TASK PROMPT: Answer with only the number of lines below where "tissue" appears.

───── SOURCE DATA

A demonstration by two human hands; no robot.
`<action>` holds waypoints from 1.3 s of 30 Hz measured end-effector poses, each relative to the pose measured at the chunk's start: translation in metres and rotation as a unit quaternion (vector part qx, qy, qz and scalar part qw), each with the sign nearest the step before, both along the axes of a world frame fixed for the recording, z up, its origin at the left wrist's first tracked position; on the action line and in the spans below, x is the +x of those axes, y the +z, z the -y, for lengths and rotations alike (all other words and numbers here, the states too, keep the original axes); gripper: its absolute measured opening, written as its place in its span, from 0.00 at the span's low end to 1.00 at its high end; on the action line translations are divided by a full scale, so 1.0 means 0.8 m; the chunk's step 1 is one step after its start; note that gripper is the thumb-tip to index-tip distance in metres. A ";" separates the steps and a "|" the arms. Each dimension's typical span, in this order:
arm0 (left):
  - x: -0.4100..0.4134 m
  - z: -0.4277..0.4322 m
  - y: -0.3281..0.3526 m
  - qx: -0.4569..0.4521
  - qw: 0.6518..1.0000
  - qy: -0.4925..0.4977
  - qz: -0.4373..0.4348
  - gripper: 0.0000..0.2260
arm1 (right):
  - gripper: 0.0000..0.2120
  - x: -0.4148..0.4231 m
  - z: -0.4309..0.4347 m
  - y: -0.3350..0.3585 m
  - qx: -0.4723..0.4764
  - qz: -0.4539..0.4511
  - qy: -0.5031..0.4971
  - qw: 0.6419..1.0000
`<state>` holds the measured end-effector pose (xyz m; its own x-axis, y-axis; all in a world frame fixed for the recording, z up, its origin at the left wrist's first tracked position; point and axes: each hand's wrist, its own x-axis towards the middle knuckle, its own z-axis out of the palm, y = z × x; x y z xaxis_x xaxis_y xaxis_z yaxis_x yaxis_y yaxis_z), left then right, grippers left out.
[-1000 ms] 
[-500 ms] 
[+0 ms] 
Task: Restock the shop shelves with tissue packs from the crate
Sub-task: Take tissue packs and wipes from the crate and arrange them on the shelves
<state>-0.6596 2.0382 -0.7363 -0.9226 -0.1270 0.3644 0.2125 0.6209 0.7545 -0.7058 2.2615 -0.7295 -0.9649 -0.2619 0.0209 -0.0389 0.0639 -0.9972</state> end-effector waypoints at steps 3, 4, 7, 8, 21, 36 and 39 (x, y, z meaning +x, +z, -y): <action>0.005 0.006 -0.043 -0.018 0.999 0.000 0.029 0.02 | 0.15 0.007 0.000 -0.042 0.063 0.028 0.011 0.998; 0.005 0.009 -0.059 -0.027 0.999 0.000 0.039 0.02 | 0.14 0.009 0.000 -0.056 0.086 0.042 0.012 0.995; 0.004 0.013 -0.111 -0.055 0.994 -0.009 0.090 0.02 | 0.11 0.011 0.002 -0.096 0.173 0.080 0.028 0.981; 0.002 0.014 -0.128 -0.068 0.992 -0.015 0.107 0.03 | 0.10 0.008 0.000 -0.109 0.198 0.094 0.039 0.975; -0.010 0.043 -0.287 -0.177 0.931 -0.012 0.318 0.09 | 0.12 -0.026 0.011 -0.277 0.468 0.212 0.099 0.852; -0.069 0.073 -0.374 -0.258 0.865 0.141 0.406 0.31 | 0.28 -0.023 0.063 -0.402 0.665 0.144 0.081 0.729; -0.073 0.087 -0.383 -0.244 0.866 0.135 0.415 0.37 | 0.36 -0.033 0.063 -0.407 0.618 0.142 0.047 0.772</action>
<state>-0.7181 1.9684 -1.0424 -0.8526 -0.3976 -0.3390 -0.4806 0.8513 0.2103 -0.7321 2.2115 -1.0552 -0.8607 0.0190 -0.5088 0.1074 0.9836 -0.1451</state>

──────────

SOLVED EXERCISE: 2